Chairs, according to Husna, are a persistent problem. Students, as children inclined toward mischief or clumsiness, broke them often, at a rate that Husna did not have the funds to replace.
Often, students simply do not show up to school, not because they do not want to, no, their love for school was clear, but because their family needs them to work.
“Why?” the students would protest every Raya and school holiday. “Why can’t we come to school?” Even new students would rarely cry, seeming to take well to Husna and her school.
By 2.45pm, the students began to pack up. Again, chairs were stacked and the floor was swept. Some chose to change their clothes before heading home, others remained in their uniforms that had become increasingly unkempt as the day passed.
The students trickled out. The room was then empty, save two children.
“My kids,” said Husna, and this time I was more certain that they were her biological children.
She handed them RM10 and told them to go buy themselves some snacks.
Husna led me into her office, the only air-conditioned room in the school. Several children’s drawings were hung up on the walls – drawings of the Malaysian, Selangor and Burmese flags, one of the Palestinian flag, and one drawing of the school.
“Sekolah,” it wrote across the roof of the school. Three stick figures were depicted, smiling.
It was nearing 3pm, and I sat down for a final chat with Husna.
I asked her, “Are there times when there are students you can’t help? How do you cope with that stress?”
There was an orphan she used to teach. He was fourteen, and often missed school since his guardians wanted to him to work. Husna would cajole and persuade them to send him to school, but his absences persisted, even on examination dates.
The student would disappear late into the night, hanging out with individuals of dubious character and identity. His brother had a glue sniffing habit and had passed away shortly before, and Husna feared that her student would walk down the same path.
So, with hers and her family’s own money, Husna sent the boy off to boarding school, where he would be watched and looked after.
Yes, she said, there are times when she cannot help. But she will try, so, so hard.
Still, Husna’s work is, at times, rewarding. Her favourite day of the year is Teacher’s Day, when she is bombarded with handmade gifts and well-wishes from her students.
“And is there anything you’d like to say to Malaysians who might be reading this story?”

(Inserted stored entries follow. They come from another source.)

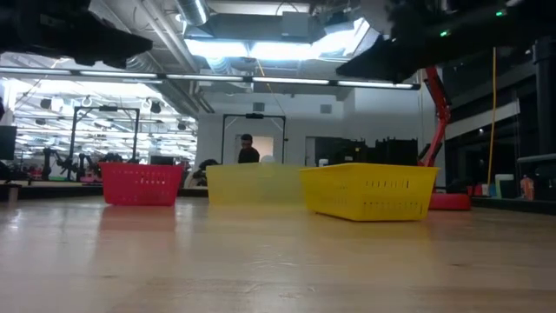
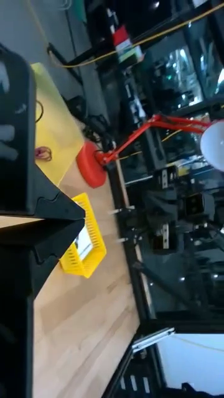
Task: Pick and place items into bin
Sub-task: Return to Home Position
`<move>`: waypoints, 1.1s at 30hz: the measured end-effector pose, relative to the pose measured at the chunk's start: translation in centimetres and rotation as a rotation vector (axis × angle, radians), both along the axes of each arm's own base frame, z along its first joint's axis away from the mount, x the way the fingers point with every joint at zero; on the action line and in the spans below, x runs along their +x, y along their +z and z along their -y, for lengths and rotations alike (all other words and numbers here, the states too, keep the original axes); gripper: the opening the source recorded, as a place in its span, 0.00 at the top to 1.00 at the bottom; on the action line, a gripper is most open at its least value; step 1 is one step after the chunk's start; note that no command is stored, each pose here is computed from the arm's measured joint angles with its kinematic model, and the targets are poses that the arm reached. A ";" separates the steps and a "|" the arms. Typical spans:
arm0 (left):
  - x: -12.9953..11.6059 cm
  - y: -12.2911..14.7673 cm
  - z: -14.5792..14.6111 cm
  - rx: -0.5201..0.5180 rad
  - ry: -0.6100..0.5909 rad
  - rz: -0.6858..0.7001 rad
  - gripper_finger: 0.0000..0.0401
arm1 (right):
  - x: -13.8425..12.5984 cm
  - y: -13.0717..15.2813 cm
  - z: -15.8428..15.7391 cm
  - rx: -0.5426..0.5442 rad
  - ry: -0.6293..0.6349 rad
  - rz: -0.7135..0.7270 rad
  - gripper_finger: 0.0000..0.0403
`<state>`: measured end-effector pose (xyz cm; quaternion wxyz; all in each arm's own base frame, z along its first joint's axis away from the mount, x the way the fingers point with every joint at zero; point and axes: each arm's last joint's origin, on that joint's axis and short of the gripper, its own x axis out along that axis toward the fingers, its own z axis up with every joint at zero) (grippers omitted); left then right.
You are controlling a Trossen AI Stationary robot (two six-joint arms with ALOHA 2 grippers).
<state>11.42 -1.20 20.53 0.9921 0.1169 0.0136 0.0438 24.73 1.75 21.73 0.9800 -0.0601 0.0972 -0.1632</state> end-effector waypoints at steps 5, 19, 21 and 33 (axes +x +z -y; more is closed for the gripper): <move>-1.4 0.0 -0.8 0.009 0.001 0.037 1.00 | -2.3 0.9 0.1 -0.044 0.070 0.045 1.00; -2.3 -1.2 -2.0 0.015 0.049 0.098 1.00 | -7.4 0.5 0.5 0.001 0.228 0.171 1.00; -2.2 -1.7 -2.2 0.029 0.072 0.114 0.99 | -8.0 0.3 0.5 -0.001 0.238 0.182 1.00; -2.0 -2.9 -3.2 0.006 0.129 0.131 1.00 | -10.8 0.5 0.8 -0.003 0.241 0.159 1.00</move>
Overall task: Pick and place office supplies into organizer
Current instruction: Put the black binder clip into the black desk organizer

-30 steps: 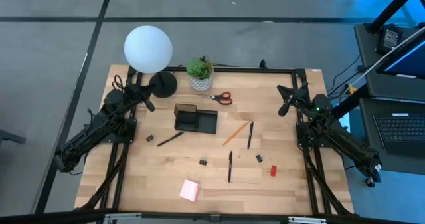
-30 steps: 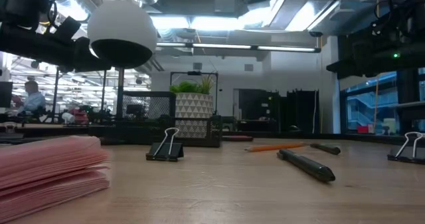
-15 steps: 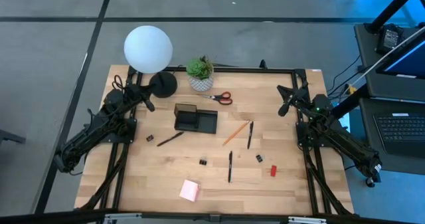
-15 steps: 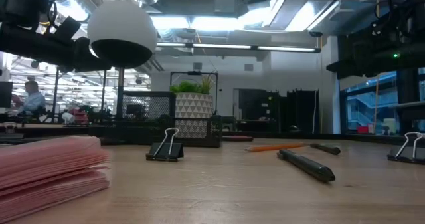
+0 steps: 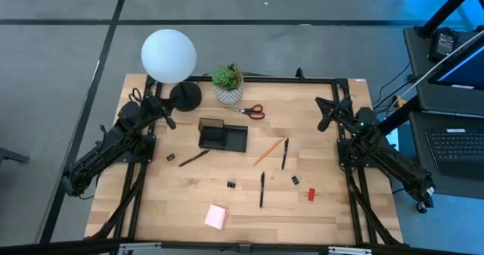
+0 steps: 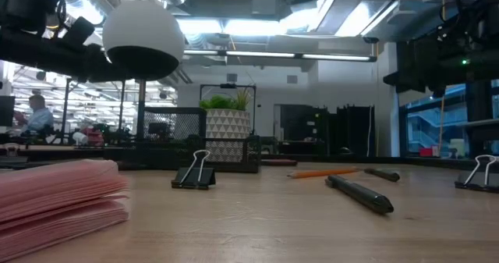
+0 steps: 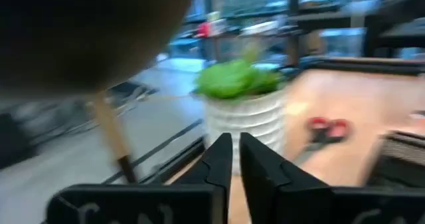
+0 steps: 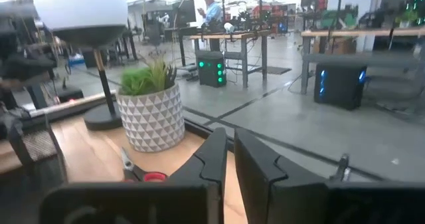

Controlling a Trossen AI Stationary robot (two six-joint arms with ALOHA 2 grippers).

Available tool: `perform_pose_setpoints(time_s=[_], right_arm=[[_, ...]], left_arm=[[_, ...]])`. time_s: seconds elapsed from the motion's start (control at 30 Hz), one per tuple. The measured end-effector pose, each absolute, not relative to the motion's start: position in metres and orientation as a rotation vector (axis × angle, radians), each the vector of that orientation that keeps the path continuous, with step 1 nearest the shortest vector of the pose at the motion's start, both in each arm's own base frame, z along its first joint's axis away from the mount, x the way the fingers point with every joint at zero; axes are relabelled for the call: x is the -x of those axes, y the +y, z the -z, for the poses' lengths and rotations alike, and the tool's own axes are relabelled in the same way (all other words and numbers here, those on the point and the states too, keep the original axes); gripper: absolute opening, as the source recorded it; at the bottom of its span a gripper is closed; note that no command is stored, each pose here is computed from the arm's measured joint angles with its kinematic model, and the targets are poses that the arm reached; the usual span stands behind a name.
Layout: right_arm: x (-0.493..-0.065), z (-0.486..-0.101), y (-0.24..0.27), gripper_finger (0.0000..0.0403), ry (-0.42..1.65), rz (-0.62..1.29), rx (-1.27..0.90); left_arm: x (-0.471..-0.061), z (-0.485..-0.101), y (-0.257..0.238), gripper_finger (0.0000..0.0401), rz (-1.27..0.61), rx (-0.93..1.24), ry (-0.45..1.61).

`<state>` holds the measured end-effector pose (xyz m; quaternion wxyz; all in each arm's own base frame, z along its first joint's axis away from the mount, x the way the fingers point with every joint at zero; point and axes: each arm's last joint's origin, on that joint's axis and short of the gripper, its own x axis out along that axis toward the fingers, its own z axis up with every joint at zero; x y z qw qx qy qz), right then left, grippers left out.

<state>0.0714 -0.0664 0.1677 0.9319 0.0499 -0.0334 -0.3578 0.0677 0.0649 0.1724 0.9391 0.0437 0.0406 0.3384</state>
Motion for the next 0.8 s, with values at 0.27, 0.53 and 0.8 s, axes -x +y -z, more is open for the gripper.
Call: perform_pose_setpoints(time_s=[0.27,0.53,0.8], right_arm=[[-0.071,-0.168,-0.066,0.0035,-0.101,0.729,-0.185],[-0.071,-0.168,-0.066,0.0035,-0.101,0.729,-0.186],[-0.071,-0.168,-0.066,0.0035,-0.1,0.729,-0.185]], left_arm=[[-0.076,-0.183,0.052,0.0122,-0.334,0.077,-0.074],[-0.087,-0.189,0.035,0.0158,-0.078,0.027,-0.11],[-0.104,-0.201,0.02,0.0156,-0.039,-0.244,-0.16]])
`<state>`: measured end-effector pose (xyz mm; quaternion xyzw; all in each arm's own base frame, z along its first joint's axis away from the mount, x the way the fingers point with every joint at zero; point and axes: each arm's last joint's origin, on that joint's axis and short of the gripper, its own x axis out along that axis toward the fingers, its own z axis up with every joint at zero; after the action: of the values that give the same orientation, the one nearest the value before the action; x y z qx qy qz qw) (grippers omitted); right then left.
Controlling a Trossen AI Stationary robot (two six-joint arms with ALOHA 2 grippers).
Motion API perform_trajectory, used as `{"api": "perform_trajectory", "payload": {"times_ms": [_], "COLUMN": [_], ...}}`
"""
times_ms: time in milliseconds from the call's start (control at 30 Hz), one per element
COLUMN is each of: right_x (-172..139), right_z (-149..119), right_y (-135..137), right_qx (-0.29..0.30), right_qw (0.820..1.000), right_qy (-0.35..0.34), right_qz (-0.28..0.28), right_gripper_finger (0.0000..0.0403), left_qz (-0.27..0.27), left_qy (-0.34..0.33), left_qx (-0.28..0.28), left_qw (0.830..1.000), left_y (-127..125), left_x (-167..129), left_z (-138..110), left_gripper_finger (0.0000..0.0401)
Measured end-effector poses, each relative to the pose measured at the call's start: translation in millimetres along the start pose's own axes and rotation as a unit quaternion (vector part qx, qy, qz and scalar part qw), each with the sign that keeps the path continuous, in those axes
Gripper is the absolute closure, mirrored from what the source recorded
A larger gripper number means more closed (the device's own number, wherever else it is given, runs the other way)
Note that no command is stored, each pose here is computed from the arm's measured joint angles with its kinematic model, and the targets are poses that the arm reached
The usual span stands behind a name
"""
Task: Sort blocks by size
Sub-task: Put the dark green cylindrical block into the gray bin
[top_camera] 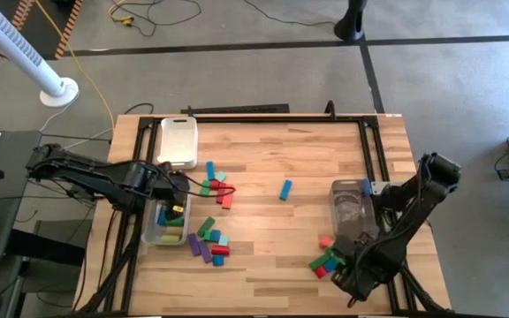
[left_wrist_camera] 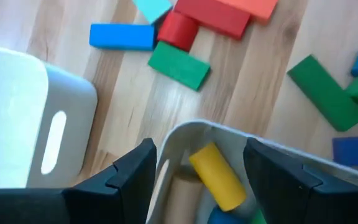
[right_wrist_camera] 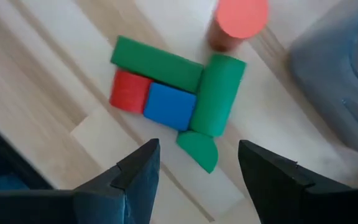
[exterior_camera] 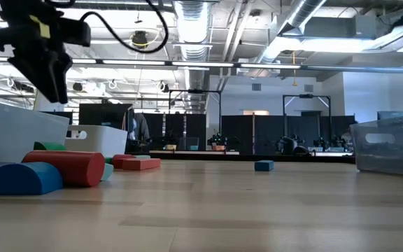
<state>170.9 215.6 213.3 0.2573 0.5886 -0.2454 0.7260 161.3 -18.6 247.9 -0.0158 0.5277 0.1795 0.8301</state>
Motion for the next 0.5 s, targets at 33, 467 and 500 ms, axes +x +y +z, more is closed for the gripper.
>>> {"api": "perform_trajectory", "payload": {"times_ms": [33, 467, 500], "right_x": [3.8, 45.2, 45.4], "right_z": [-0.7, 24.2, 25.2], "right_y": [0.1, 3.8, 3.6], "right_qx": [0.007, 0.039, 0.041], "right_qw": [1.0, 0.998, 0.998], "right_qy": [-0.001, -0.005, -0.002], "right_qz": [-0.005, -0.057, -0.057], "right_gripper_finger": [0.0157, 0.0157, 0.0157], "left_qz": [-0.001, -0.006, -0.006], "left_qy": [-0.003, -0.015, -0.015], "left_qx": [0.0, 0.004, 0.004], "left_qw": [1.0, 1.0, 1.0], "left_y": [-0.2, -1.1, -1.1], "left_x": [-0.4, -1.0, -1.0], "left_z": [0.8, 3.4, 3.4], "left_gripper_finger": [0.017, 0.017, 0.017]}}
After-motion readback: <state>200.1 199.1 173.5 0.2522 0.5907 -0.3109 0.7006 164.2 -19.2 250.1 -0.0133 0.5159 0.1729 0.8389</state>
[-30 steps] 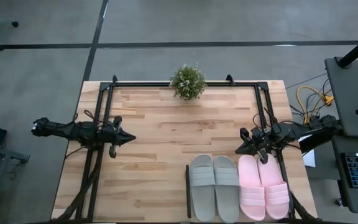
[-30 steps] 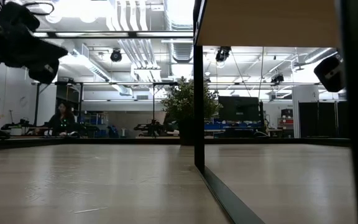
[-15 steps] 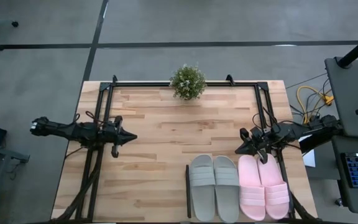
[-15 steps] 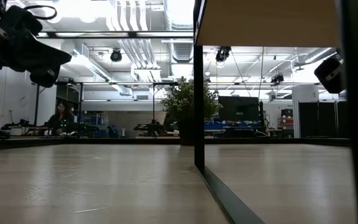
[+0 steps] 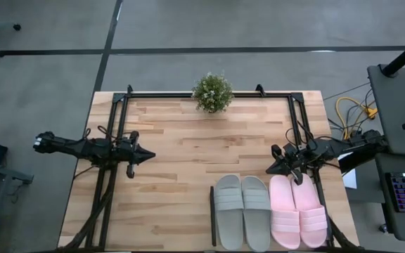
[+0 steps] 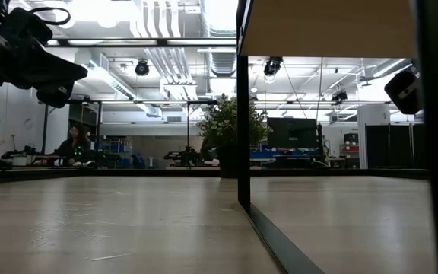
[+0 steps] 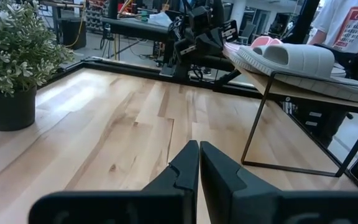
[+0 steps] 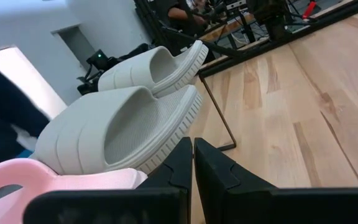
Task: Pick and place slides into the shelf
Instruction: Return to Home Position
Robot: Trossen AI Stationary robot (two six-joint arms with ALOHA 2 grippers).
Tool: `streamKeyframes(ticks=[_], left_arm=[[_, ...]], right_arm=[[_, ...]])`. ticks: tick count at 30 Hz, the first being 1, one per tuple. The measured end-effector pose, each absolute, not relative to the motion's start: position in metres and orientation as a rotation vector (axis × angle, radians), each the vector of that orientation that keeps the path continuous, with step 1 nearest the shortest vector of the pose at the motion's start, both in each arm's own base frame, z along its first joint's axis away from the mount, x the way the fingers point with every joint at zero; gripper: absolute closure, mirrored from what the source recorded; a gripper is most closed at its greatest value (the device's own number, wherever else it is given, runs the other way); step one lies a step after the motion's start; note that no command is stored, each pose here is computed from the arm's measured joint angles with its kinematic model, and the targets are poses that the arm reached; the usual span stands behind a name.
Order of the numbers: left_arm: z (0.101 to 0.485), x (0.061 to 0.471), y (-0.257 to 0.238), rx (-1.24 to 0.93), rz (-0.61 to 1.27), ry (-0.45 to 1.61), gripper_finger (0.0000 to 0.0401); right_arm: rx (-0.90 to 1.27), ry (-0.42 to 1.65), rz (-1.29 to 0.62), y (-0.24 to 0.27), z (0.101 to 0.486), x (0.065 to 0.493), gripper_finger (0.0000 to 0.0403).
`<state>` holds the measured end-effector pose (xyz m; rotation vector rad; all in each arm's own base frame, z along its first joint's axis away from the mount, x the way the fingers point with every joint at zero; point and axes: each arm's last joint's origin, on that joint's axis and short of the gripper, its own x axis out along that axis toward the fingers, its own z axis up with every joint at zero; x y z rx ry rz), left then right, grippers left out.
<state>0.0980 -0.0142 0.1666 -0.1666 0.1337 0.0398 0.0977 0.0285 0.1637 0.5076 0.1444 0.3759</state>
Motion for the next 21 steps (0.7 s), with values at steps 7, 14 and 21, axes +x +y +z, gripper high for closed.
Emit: streamKeyframes(ticks=[7, 14, 21], left_arm=[[0.1656, 0.0986, -0.0144, -0.164, 0.04, 0.144, 0.0401], [0.1651, 0.0989, -0.0144, -0.162, 0.041, 0.151, 0.0401], [0.1649, 0.099, -0.0145, -0.162, 0.041, 0.151, 0.0401]], right_arm=[[0.508, 0.144, 0.376, 0.0285, 0.1637, 0.0977, 0.0394], [0.508, 0.144, 0.376, 0.0285, 0.1637, 0.0977, 0.0394], [0.508, 0.144, 0.376, 0.0285, 0.1637, 0.0977, 0.0394]])
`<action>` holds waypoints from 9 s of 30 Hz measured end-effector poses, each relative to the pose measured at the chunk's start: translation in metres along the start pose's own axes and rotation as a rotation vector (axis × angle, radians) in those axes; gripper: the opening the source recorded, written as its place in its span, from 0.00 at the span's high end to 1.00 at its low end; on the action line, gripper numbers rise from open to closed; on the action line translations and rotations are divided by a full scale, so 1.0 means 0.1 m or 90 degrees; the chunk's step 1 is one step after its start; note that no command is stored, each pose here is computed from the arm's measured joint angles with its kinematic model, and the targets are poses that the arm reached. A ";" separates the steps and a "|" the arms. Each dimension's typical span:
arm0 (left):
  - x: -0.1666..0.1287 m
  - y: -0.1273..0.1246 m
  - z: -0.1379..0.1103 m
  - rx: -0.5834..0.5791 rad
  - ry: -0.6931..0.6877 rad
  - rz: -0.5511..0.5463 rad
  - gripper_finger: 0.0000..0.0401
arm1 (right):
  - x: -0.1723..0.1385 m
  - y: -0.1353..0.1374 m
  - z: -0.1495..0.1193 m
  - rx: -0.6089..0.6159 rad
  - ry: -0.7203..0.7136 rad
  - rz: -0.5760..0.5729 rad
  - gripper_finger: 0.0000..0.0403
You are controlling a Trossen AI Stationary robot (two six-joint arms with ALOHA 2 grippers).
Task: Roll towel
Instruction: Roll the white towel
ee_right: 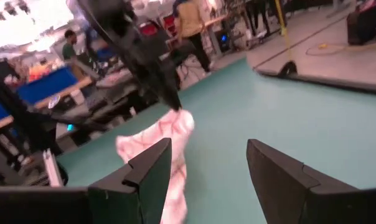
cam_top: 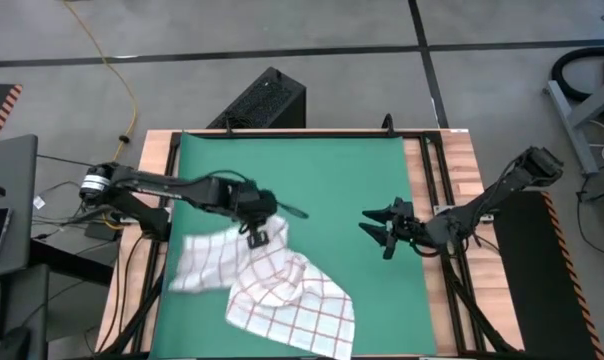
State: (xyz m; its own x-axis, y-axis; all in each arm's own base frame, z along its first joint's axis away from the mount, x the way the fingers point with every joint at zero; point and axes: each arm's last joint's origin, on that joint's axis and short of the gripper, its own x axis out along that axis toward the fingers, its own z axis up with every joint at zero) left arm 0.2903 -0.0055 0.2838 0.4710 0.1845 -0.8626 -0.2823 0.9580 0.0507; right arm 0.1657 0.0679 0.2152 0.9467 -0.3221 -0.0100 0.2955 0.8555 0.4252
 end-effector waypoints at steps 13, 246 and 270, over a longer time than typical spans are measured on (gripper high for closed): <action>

“Maybe to say, they are children, and they are in need, and they have right to get education. Maybe, if cannot in formal, then they can be in informal education. This school is informal, we don’t have any formal exam. At least we give them a chance to read and write, you know? We don’t want anything big, you know, like, how to say…”
I looked up from furiously scribbling in my notebook. “Like a big university, big facilities?”
“Yes, don’t need big university, just to get some basic education. Because, they are humans, right? They deserve education. I want to give them education.”
The air-conditioning emitted a low hum, a vague mid-afternoon fatigue creeping into my bones. It was 4.30pm, and I began to worry about the peak hour heavy traffic so typical in KL.
“Thank you, Husna,” I said, “For showing me around your school today and for sharing so much with me.”
“Of course!” she answered.
Our parting was brief. I had booked a Grab, and, briefly pondering the 15RM I would spend on ride-hailing instead of a 4RM bus ride and the positionality I possessed to be able to do so, I rushed down to meet my driver.
I hope Husna’s school will continue to thrive. It is a lifeline for so many, a refuge for the refugee. I hope her students make it somewhere in life, wherever that may be. And knowing that Husna and so many others like her have it in their heart to help the most vulnerable of their community, I feel the tiniest ounce of hope for the future of refugees in Malaysia.